**Aim of the task**
From the first line of the data below through the line holding "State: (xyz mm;", write out each line exactly as it stands.

#### The data

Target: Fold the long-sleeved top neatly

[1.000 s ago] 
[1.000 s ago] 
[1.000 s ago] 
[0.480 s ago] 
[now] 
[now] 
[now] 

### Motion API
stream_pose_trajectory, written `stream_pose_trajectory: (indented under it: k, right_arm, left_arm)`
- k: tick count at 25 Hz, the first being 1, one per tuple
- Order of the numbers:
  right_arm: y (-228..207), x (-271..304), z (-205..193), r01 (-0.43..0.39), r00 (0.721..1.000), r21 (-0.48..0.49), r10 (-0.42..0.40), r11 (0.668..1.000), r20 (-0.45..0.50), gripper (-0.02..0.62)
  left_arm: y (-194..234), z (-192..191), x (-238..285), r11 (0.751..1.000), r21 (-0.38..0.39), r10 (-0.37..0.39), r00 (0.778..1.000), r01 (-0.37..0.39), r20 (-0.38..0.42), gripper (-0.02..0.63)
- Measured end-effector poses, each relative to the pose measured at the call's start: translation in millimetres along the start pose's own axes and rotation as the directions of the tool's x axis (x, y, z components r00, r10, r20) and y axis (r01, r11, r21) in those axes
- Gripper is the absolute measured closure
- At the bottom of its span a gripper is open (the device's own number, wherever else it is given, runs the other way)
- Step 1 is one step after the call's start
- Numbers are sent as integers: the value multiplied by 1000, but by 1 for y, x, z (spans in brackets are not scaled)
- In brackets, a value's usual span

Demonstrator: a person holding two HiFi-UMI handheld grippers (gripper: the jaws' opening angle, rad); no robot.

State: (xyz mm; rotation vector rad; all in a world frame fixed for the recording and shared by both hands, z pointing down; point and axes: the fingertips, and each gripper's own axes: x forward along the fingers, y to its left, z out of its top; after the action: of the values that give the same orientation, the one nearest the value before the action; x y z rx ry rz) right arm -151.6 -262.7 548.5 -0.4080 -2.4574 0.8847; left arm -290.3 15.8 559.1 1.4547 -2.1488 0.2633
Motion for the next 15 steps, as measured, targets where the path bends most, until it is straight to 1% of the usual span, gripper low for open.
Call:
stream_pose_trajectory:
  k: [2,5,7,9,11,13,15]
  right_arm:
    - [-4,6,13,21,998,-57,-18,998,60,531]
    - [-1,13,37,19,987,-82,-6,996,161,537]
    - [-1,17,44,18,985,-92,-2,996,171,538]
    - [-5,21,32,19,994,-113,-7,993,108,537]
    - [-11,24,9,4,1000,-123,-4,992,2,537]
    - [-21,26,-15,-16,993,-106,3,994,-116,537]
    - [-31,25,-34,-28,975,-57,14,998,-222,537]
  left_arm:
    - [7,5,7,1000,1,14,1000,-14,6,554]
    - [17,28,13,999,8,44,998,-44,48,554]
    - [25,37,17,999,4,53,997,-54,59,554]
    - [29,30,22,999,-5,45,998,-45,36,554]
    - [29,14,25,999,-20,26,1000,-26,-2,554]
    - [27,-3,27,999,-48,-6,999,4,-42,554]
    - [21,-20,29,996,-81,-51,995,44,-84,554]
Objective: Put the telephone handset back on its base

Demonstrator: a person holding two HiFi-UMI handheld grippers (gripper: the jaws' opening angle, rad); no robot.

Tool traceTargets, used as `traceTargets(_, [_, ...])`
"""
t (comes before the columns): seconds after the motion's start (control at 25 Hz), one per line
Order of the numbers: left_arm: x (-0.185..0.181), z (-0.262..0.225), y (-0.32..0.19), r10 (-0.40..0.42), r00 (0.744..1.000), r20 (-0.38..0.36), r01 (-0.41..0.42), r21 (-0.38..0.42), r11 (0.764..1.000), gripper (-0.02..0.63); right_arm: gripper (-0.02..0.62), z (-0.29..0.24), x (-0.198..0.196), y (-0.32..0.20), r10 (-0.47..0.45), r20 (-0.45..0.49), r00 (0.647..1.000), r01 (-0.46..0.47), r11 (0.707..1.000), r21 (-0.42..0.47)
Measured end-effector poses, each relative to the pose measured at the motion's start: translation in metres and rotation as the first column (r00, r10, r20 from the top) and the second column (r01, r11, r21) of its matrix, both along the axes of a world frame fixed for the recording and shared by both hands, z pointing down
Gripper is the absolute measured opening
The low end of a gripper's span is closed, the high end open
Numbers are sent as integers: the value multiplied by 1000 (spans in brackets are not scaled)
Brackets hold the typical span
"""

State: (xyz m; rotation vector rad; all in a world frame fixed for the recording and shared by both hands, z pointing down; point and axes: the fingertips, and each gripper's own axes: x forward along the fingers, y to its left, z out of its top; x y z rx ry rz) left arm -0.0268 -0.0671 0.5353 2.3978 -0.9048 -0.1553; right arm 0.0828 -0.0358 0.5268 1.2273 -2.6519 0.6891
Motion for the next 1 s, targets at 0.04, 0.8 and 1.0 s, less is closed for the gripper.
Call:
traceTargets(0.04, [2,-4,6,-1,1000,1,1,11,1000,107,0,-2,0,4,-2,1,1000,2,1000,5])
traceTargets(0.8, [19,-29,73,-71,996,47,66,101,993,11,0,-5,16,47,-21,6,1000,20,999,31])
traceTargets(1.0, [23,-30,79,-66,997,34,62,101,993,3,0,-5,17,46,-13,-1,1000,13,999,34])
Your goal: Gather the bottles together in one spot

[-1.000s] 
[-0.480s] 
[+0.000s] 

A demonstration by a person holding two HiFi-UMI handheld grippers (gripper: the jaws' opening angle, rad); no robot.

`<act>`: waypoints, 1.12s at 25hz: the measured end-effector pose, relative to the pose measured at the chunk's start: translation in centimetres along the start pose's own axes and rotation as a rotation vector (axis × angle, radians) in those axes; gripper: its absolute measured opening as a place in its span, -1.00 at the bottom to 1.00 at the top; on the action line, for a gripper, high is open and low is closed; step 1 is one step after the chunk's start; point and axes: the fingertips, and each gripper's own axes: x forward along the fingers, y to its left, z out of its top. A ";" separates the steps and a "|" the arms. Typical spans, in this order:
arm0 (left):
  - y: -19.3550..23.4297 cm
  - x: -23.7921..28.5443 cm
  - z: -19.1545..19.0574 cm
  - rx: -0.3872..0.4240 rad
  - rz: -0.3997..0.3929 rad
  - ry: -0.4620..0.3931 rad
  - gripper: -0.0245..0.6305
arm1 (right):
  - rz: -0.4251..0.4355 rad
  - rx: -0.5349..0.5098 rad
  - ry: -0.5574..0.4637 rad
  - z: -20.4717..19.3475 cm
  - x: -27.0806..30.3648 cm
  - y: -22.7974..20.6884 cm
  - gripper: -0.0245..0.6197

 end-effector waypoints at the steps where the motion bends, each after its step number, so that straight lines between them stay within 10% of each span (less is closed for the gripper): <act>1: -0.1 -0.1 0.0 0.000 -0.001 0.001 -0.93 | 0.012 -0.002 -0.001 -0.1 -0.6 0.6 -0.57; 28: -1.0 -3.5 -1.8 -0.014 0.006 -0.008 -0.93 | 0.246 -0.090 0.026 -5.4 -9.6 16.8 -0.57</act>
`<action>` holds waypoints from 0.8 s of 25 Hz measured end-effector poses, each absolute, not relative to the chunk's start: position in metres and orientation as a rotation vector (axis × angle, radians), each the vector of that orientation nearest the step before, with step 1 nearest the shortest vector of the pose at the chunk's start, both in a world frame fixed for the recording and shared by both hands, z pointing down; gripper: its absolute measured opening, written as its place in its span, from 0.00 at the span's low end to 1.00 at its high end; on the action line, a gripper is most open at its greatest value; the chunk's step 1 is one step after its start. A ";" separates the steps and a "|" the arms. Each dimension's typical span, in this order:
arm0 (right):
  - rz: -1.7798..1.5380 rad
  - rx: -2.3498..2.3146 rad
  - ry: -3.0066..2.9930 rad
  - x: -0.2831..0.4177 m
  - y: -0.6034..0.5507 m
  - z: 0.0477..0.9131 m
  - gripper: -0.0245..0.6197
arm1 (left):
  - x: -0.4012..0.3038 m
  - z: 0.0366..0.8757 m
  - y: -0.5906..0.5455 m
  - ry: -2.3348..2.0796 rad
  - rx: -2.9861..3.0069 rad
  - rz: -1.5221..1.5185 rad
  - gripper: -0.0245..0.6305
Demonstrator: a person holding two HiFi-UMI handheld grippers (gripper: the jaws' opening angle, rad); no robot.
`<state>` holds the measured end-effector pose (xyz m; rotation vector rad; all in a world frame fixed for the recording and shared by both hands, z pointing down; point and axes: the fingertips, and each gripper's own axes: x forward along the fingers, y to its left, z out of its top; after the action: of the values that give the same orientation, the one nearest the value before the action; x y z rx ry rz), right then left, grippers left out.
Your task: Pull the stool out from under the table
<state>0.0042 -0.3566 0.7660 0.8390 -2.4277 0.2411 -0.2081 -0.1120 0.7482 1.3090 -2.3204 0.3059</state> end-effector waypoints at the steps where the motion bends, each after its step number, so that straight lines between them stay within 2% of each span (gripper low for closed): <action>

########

**Result of the exercise**
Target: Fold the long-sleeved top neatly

[1.000 s ago] 
[1.000 s ago] 
[1.000 s ago] 
[0.480 s ago] 
[now] 
[now] 
[now] 

### Motion API
stream_pose_trajectory, written `stream_pose_trajectory: (indented under it: k, right_arm, left_arm)`
- k: tick count at 25 Hz, the first being 1, one per tuple
- Order of the numbers:
  right_arm: y (-228..207), x (-271..304), z (-205..193), r01 (-0.43..0.39), r00 (0.721..1.000), r21 (-0.48..0.49), r10 (-0.42..0.40), r11 (0.668..1.000), r20 (-0.45..0.50), gripper (-0.02..0.62)
  left_arm: y (-194..234), z (-192..191), x (-238..285), r11 (0.751..1.000), r21 (-0.38..0.39), r10 (-0.37..0.39), r00 (0.778..1.000), r01 (-0.37..0.39), r20 (-0.38..0.42), gripper (-0.02..0.63)
- Measured end-effector poses, each relative to the pose measured at the call's start: translation in millimetres along the start pose's own axes and rotation as the directions of the tool's x axis (x, y, z components r00, r10, r20) and y axis (r01, r11, r21) in those axes
- Gripper is the absolute measured closure
- At the bottom of its span a gripper is open (the device's own number, wherever else it is given, runs the other way)
- Step 1 is one step after the call's start
- Numbers are sent as integers: the value multiplied by 1000, but by 1 for y, x, z (spans in brackets are not scaled)
- In brackets, a value's usual span

Demonstrator: a person holding two HiFi-UMI handheld grippers (gripper: the jaws' opening angle, rad); no robot.

State: (xyz mm; rotation vector rad; all in a world frame fixed for the recording and shared by both hands, z pointing down; point and axes: the fingertips, and each gripper's own axes: x forward along the fingers, y to its left, z out of its top; after the action: of the values that give the same orientation, the one nearest the value before the action; x y z rx ry rz) right arm -151.6 -262.7 548.5 -0.4080 -2.4574 0.8847; left arm -290.3 15.8 559.1 1.4547 -2.1488 0.2633

There is nothing else to the answer.